Et c’est bien là que le bât blesse. Dans la filière légumes, certains salariés sont concernés par le « travail répétitif ». Or, comme le soulève le syndicat, « le gouvernement n’a pas encore publié la définition réglementaire du travail répétitif, ni précisé les modalités d’application pour les saisonniers, alors que les entreprises doivent l’appliquer depuis le 1er janvier 2015 ».

Face à cette situation, les Producteurs de Légumes de France demandent l’abrogation pure et simple du compte pénibilité.

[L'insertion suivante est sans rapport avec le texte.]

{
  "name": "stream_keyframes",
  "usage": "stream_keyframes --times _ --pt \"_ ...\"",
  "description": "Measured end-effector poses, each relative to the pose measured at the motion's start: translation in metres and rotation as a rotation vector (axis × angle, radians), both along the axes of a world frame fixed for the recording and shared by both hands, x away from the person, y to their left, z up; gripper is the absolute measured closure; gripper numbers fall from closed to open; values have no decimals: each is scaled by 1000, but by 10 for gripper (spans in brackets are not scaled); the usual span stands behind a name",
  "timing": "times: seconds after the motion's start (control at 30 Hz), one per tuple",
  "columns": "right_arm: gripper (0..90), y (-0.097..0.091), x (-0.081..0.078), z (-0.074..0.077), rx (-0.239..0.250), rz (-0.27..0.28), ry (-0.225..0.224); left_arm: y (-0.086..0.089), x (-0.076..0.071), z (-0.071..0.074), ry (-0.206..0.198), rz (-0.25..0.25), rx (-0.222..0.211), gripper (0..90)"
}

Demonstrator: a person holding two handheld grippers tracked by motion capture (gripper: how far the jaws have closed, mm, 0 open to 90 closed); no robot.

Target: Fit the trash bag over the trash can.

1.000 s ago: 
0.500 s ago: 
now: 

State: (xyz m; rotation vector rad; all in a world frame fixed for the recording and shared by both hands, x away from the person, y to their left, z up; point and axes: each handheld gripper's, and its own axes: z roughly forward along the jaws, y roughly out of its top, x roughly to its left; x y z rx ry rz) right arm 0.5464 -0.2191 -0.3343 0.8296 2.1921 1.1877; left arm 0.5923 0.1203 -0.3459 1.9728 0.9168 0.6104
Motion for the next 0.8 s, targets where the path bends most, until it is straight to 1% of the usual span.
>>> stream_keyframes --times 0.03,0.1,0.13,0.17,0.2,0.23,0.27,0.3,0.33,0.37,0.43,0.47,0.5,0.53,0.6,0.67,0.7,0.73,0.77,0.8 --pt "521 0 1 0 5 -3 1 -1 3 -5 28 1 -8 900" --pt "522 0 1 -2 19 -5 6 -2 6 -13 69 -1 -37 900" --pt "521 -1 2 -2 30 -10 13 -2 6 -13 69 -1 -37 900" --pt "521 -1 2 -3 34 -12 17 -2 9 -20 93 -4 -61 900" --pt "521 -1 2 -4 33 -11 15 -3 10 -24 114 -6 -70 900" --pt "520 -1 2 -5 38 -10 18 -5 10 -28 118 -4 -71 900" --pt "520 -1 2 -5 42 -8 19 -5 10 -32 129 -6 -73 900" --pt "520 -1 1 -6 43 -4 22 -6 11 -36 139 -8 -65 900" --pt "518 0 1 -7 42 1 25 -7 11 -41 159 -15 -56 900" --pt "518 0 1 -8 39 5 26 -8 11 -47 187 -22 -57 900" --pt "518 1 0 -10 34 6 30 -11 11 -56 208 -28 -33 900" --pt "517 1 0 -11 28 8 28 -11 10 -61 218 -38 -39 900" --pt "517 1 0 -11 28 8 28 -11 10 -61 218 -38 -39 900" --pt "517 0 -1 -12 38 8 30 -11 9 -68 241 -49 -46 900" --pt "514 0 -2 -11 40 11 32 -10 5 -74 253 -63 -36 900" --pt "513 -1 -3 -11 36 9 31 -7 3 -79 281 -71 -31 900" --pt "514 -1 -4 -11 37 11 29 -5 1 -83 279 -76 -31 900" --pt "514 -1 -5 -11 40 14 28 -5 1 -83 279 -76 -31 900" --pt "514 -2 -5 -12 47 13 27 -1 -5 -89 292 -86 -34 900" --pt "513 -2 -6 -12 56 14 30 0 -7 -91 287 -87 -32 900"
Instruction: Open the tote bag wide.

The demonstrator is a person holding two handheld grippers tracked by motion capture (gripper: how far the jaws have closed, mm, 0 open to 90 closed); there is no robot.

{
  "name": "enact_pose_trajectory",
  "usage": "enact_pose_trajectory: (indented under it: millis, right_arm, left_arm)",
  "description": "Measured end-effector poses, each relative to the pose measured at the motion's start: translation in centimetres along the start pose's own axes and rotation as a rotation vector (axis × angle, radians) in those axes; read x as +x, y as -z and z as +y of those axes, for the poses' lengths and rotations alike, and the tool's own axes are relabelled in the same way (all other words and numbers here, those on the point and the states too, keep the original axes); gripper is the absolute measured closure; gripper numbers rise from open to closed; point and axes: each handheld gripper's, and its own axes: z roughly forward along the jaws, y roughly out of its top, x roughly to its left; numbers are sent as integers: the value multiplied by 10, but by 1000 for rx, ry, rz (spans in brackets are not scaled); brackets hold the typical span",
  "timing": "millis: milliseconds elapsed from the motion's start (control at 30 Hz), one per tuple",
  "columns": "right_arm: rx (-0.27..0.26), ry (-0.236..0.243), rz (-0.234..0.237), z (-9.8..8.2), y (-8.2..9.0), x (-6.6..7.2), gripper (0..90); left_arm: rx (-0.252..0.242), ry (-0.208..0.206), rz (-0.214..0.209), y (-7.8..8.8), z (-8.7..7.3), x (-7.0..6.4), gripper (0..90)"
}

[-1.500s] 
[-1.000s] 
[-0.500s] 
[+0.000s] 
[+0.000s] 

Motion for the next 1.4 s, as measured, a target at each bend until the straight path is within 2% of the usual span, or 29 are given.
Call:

Faire pression auprès des parlementaires

La FNSEA a de son côté multiplié les rencontres avec les pouvoirs publics pour insister sur l’inapplicabilité du compte pénibilité dans les entreprises agricoles et proposer des évolutions. Les aménagements obtenus, dont la suppression de la fiche individuelle, vont plutôt dans le bon sens mais ils restent insuffisants.

Elle a donc annoncé récemment à son réseau poursuivre son lobbying pour obtenir de nouvelles modifications, et lui a demandé de relayer le message en région et en département auprès des parlementaires.